Ginjal e Lisboa

Ginjal e Lisboa

15 março, 2011

Não tem amor senão do amor; contudo, o teu ser é destinado à alegria verdadeira

Estás aqui e és tu e mais ninguém. 

Olhas a tua mão e pensas que não estou aí para a afagar; então, com a tua outra mão, substituis a minha, para que elas não ardam de silêncio.

Quase não falas mas, quando ouves a tua voz, pensas que eu estou longe, não a poderei ouvir, e lamentas que eu não esteja aí para te dizer como gosto dela.
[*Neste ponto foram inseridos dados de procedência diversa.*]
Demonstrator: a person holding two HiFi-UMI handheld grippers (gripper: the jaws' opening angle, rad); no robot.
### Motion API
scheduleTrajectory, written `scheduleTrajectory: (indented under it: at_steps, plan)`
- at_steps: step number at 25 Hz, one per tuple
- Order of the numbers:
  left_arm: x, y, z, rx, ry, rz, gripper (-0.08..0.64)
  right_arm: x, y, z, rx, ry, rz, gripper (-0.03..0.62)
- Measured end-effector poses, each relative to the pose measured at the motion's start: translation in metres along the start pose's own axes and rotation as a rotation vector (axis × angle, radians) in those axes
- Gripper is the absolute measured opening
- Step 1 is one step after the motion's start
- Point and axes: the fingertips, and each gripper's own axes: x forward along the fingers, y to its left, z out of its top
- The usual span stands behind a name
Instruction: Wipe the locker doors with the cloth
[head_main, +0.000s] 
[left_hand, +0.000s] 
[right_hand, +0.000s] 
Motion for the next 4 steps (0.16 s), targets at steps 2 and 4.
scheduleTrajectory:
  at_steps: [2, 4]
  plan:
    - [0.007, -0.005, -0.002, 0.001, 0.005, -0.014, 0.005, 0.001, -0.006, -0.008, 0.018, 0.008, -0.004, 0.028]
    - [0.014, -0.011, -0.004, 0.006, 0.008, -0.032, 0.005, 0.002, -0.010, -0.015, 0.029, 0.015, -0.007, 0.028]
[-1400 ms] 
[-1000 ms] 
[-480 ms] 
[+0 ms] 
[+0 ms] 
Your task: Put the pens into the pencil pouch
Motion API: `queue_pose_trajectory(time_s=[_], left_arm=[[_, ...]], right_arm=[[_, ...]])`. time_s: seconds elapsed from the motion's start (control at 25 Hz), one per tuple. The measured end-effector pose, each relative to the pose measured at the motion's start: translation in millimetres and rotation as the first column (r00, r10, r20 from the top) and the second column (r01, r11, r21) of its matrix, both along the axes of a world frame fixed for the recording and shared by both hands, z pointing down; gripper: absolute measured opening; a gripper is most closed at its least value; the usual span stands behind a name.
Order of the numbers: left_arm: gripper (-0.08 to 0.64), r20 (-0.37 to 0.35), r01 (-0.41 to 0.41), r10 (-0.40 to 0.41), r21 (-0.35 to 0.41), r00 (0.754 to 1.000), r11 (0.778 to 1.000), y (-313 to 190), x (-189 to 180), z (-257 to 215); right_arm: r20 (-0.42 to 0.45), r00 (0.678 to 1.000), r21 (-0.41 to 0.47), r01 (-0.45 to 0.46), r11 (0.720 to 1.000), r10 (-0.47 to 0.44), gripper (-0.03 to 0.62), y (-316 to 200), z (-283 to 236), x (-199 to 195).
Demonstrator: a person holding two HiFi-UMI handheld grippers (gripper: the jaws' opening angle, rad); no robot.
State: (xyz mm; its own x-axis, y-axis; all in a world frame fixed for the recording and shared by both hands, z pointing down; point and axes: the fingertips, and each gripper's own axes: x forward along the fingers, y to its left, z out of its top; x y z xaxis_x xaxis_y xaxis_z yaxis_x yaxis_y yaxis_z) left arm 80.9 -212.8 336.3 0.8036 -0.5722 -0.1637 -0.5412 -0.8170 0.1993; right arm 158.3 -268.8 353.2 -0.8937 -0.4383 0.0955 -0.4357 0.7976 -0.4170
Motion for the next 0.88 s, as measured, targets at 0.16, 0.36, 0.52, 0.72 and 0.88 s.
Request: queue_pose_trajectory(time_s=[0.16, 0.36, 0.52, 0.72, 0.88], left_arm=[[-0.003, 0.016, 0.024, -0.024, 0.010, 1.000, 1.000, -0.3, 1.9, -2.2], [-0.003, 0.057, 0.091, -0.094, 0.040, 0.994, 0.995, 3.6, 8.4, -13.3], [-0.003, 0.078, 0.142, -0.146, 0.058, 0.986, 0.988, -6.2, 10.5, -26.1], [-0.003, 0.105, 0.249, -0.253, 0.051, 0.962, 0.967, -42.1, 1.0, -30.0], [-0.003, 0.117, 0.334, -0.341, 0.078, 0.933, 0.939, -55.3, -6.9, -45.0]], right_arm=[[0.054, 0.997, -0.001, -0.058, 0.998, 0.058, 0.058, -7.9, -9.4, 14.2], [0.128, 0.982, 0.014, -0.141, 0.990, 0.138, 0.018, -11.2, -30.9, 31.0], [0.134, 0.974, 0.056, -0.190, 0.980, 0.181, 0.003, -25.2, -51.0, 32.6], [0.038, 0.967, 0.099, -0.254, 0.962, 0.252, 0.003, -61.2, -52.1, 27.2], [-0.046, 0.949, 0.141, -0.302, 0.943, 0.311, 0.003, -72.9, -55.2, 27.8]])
Olhas as pequenas coisas à tua volta, tentas entreter-te com esses pequenos afazeres.

Mas sobrevives.

Sabes que eu, mesmo estando longe, estou contigo.

Por isso, alegra-te, deixa que o destino guarde para ti, para um dia,uma alegria verdadeira.

No Ginjal, sobre o Tejo, a Ponte por trás, pescador solitário num dia de chuva

Não tem amor senão do amor.
É um homem devastado pelo pensamento da alegria.
Deus vive nele um tempo obscuro
de esquecimento. Este homem mora
nas coisas miúdas transportas,
comparadas, alvitradas, justapostas.
Vive em/arco.
Pensa em/espírito de fogueira.
Tem toda a mão queimada até ao silêncio
atroz. Rodearam-lhe a voz.
Contudo, seu ser é destinado à alegria verdadeira.


(Excerto de 'Ou o poema contínuo' de Herberto Helder, obra maior da poesia)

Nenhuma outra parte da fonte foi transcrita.